Blastobasis glauconotata

Scientific classification
- Kingdom: Animalia
- Phylum: Arthropoda
- Clade: Pancrustacea
- Class: Insecta
- Order: Lepidoptera
- Family: Blastobasidae
- Genus: Blastobasis
- Species: B. glauconotata
- Binomial name: Blastobasis glauconotata Adamski, 2010

= Blastobasis glauconotata =

- Authority: Adamski, 2010

Species of moth in genus Blastobasis

Blastobasis glauconotata is a moth in the family Blastobasidae. It is found in Kenya, where it is known from the central and western highlands and in the central mid-altitudes of the Ngaia Forest.

The length of the forewings is 6.8–9.1 mm.

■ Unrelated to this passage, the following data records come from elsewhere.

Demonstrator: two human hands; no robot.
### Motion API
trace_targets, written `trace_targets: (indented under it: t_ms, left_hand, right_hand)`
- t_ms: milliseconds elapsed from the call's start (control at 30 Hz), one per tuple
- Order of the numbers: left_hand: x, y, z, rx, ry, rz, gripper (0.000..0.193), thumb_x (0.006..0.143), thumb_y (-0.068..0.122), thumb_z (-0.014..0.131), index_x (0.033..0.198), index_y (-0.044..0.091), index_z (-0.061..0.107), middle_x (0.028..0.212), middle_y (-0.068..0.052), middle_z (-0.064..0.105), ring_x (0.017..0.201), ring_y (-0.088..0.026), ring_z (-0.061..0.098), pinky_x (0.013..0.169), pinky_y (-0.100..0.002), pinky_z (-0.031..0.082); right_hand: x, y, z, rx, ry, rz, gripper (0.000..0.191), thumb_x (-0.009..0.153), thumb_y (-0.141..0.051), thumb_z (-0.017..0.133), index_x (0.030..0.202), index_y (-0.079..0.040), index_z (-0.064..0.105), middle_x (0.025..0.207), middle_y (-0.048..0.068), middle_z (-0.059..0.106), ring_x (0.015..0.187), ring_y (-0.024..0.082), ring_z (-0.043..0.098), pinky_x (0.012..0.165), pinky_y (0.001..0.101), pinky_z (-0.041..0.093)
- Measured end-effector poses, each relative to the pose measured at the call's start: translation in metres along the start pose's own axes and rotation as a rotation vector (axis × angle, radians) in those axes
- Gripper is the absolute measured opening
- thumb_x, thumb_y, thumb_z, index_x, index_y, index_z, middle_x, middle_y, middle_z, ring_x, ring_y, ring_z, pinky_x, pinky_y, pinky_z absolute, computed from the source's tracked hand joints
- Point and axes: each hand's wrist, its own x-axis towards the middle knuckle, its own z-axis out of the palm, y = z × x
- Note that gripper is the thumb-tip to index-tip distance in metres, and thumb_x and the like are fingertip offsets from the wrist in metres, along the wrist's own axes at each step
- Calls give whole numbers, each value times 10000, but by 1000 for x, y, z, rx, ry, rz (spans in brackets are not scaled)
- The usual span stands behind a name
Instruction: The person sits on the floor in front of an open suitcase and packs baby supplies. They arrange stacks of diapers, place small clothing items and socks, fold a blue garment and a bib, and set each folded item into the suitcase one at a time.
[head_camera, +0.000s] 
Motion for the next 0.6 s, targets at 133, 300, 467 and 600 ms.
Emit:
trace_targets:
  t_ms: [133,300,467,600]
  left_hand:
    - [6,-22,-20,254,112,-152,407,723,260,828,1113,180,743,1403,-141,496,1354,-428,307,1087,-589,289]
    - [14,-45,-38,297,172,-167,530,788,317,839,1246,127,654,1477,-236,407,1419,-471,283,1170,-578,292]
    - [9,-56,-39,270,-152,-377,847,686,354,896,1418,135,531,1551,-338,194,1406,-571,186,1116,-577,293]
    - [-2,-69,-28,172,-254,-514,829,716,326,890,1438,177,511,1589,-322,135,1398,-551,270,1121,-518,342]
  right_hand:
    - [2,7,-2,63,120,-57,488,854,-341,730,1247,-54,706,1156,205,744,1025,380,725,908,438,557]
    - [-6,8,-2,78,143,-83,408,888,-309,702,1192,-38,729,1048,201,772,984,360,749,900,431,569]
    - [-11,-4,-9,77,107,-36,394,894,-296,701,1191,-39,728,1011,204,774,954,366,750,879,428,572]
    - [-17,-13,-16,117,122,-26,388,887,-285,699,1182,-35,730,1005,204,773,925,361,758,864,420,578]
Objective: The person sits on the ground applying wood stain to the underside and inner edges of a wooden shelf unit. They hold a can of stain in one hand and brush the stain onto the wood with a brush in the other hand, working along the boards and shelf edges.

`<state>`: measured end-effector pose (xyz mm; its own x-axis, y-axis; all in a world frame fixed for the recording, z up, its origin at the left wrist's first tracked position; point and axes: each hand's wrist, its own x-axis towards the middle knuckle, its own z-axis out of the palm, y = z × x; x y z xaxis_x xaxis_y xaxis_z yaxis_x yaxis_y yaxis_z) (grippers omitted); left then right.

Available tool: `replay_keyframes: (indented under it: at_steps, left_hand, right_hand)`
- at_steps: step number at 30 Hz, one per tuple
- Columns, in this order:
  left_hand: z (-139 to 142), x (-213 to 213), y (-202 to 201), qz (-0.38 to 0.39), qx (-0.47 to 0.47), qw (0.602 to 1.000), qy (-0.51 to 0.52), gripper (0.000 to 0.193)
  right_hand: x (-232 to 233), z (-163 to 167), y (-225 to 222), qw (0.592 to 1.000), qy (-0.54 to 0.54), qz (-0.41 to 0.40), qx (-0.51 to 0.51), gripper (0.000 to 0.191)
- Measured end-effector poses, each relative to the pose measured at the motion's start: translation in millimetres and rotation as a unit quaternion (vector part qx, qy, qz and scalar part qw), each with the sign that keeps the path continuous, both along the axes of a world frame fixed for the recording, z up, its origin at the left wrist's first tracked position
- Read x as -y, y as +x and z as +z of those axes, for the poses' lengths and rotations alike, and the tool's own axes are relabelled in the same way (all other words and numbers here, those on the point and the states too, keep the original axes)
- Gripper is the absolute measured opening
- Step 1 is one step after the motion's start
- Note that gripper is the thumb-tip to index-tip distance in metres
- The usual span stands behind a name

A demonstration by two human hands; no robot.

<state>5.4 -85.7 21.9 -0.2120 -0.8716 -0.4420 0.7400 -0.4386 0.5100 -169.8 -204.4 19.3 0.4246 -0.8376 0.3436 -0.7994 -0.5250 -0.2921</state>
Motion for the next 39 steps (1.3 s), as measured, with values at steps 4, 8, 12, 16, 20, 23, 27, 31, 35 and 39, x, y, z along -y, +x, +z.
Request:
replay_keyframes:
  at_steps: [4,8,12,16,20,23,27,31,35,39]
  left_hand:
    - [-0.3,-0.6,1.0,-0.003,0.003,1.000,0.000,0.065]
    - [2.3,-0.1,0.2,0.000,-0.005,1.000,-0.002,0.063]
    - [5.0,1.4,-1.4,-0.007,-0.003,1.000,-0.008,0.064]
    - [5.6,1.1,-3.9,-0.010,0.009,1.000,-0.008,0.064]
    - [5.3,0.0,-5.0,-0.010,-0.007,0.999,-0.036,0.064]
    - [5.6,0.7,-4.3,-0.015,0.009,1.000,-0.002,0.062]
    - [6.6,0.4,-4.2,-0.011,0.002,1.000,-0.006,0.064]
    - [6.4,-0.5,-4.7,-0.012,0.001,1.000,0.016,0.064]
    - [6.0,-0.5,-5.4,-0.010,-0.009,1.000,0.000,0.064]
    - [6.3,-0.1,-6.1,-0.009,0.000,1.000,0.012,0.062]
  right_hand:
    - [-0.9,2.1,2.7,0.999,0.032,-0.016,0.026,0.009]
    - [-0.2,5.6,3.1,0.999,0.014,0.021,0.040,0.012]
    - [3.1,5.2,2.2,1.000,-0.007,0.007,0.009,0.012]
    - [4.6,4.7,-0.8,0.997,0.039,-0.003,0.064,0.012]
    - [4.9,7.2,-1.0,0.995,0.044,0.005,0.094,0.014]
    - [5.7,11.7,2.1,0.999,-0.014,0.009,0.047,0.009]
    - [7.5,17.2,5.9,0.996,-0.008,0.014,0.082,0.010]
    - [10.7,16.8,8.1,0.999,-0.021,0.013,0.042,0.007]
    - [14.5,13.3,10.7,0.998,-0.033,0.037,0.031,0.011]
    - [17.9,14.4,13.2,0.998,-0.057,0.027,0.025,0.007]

The larvae feed on Afrocarpus falcatus, Chaetacme aristata, Cussonia spicata, Drypetes gerrardii, Elaeodendron buchananii, Ekebergia capensis, Mimusops kummel, Prunus africana, Rawsonia lucida, Schrebera alata, Solanum anguivi, Stychnos mitis, Toddalia asiatica, Vepris nobilis, Vepris simplicifolia, Vepris trichocarpa and Warburgia ugandensis.